Скал верху посмотрел на белую голову мальчика и чуть более раздраженно, чем стоило, проговорил:
— Не поймешь ты еще. Мал!
А у Вотши уже появилось другое опасение.
— А может быть, нам и вправду надо сначала к князю пойти? Я потерплю без завтрака, а вот если князь рассердится…
Дружинник вдруг остановился и присел перед мальчиком на корточки.
— Слушай, малыш, — внушительно начал он, — князь — вожак стаи, а не повелитель. Мы ему не подчиненные, а товарищи! Так что я сам могу решить — вести тебя к нему немедленно или сначала накормить! И не обращай внимания на всяких криволапых уродов, Медведь — полуизверг! Князь его в стаю-то взял только затем, чтобы он в другую стаю не сбежал, к тем же медведям — они полуизвергов принимают, поскольку настоящих людей у них мало! Понял?!

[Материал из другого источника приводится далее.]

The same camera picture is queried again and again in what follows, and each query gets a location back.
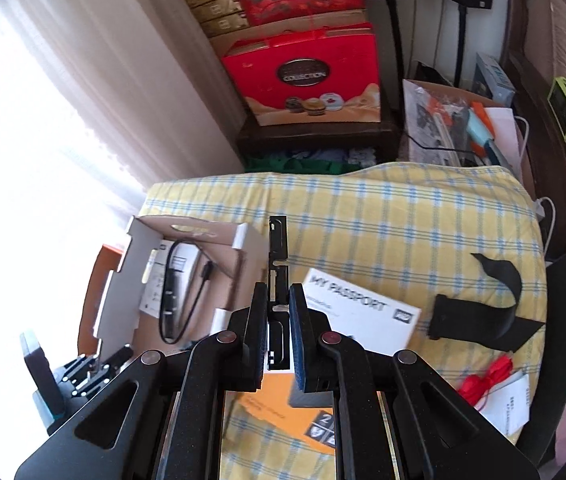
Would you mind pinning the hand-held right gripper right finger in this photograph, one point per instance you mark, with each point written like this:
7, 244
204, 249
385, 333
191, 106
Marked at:
297, 345

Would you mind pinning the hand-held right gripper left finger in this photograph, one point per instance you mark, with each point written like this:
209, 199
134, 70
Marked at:
258, 335

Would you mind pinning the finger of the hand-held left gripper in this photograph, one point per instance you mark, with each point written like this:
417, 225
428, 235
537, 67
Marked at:
45, 385
108, 367

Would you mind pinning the cardboard tray box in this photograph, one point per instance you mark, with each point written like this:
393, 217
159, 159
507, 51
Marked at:
223, 270

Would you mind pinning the orange hard drive box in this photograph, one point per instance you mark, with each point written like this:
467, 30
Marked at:
363, 310

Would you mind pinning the white mailer bag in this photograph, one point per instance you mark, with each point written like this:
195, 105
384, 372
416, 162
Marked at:
513, 410

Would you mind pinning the orange storage box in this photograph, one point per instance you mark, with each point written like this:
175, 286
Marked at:
98, 270

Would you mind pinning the yellow checked cloth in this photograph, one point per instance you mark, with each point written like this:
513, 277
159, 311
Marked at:
388, 210

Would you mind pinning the green cloth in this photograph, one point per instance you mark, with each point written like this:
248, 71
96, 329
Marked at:
288, 164

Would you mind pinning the dark wooden stool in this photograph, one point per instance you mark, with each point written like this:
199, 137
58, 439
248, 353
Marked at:
313, 137

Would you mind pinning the red Collection gift box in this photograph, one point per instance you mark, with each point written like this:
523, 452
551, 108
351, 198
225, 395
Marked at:
263, 70

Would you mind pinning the brown cardboard box with clutter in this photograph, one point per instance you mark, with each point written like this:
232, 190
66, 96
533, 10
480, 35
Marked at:
428, 110

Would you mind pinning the white curtain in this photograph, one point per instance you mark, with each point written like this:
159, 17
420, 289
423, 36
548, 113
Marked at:
88, 85

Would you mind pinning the white paper sheet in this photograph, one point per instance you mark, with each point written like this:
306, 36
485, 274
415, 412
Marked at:
505, 130

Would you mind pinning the black speaker stand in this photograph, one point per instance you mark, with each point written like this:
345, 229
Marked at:
395, 60
462, 45

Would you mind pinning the flat gold box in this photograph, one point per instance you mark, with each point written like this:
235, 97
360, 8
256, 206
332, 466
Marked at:
223, 17
215, 3
230, 30

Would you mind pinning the blue grey box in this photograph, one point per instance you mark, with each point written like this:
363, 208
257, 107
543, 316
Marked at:
495, 80

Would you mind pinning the dark wooden sofa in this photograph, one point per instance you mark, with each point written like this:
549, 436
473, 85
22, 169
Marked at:
533, 110

Мальчишка энергично кивнул белой головой и тут же задал новый вопрос:
— А полуизверг — это кто?
Скал выпрямился и усмехнулся:
— Ну ты, парень, вопросы задаешь! — А затем, покачав головой, пояснил: — Случилась у нас как-то промашка на границе, и дозорная стая восточных медведей прорвалась на наши земли. Далеко они не прошли, но в паре наших деревень поозоровали. Вот после этого и родился у одной нашей извергини полуизверг-медвежонок! Понял?!

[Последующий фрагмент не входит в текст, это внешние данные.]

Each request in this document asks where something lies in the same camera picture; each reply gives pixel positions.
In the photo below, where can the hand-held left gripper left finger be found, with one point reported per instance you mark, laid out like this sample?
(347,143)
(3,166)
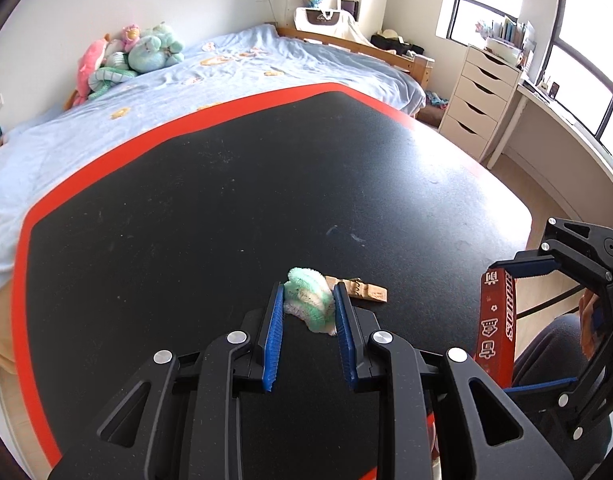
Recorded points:
(273,345)

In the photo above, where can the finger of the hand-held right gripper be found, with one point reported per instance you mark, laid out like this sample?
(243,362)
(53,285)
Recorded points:
(541,391)
(531,267)

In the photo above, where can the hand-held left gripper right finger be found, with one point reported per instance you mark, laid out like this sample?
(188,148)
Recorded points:
(345,345)

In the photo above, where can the green white sock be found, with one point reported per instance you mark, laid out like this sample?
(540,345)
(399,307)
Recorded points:
(309,300)

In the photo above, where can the red printed carton box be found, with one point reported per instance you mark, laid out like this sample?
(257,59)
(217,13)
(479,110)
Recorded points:
(499,325)

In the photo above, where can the person's right hand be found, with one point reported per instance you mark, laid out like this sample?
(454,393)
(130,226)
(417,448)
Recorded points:
(585,337)

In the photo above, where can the person's leg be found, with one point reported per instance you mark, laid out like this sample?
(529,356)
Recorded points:
(551,350)

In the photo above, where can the wooden clothespin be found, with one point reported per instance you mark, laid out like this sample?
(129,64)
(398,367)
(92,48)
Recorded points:
(369,291)

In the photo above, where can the white curved desk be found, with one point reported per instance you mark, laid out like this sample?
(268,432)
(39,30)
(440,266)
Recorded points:
(561,132)

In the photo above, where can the white drawer unit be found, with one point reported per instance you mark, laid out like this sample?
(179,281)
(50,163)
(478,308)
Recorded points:
(479,95)

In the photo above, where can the desk organizer with books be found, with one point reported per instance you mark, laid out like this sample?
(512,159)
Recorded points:
(509,37)

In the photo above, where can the black framed window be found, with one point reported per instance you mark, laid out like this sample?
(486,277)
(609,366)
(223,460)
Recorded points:
(581,15)

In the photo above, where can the black bag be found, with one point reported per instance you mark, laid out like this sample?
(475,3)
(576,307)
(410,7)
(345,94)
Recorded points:
(396,46)

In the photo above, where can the light blue bedsheet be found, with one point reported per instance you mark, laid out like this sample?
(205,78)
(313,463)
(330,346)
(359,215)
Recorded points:
(186,90)

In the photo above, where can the striped plush toy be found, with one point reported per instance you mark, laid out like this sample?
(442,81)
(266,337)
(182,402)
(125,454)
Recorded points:
(109,78)

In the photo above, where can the green plush toy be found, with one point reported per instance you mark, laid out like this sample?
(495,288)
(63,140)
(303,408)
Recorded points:
(151,50)

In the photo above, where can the white tote bag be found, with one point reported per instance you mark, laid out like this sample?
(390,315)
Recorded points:
(319,22)

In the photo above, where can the pink dolphin plush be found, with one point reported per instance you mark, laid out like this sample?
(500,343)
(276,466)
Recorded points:
(89,60)

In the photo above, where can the pink flower doll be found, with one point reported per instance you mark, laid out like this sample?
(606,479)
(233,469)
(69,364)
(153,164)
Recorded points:
(131,34)

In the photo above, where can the wooden bed frame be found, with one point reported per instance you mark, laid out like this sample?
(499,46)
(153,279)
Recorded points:
(386,57)

— Понял, — тут же отозвался Вотша, — у него, значит, отец многоликий, а мама…
Он не закончил фразу и поднял глаза на Скала:
— А у меня мамы нет.
— Я знаю, — в тон ему проговорил дружинник и тут же сменил тему: — Давай-ка, заканчивай свои расспросы, сейчас пообедаем и к вожаку!
Князь принял их в той самой малой трапезной, где накануне вечером пил с ближними друзьями. Сегодня он был трезв, спокоен, уравновешен. Рядом с ним за столом сидела княгиня, внимательно наблюдая за беседой. И разговор князь начал несколько для него необычно, чуть наклонившись вперед, он самым доброжелательным тоном поинтересовался:
— Ну, Вотша, как ты себя после вчерашнего чувствуешь?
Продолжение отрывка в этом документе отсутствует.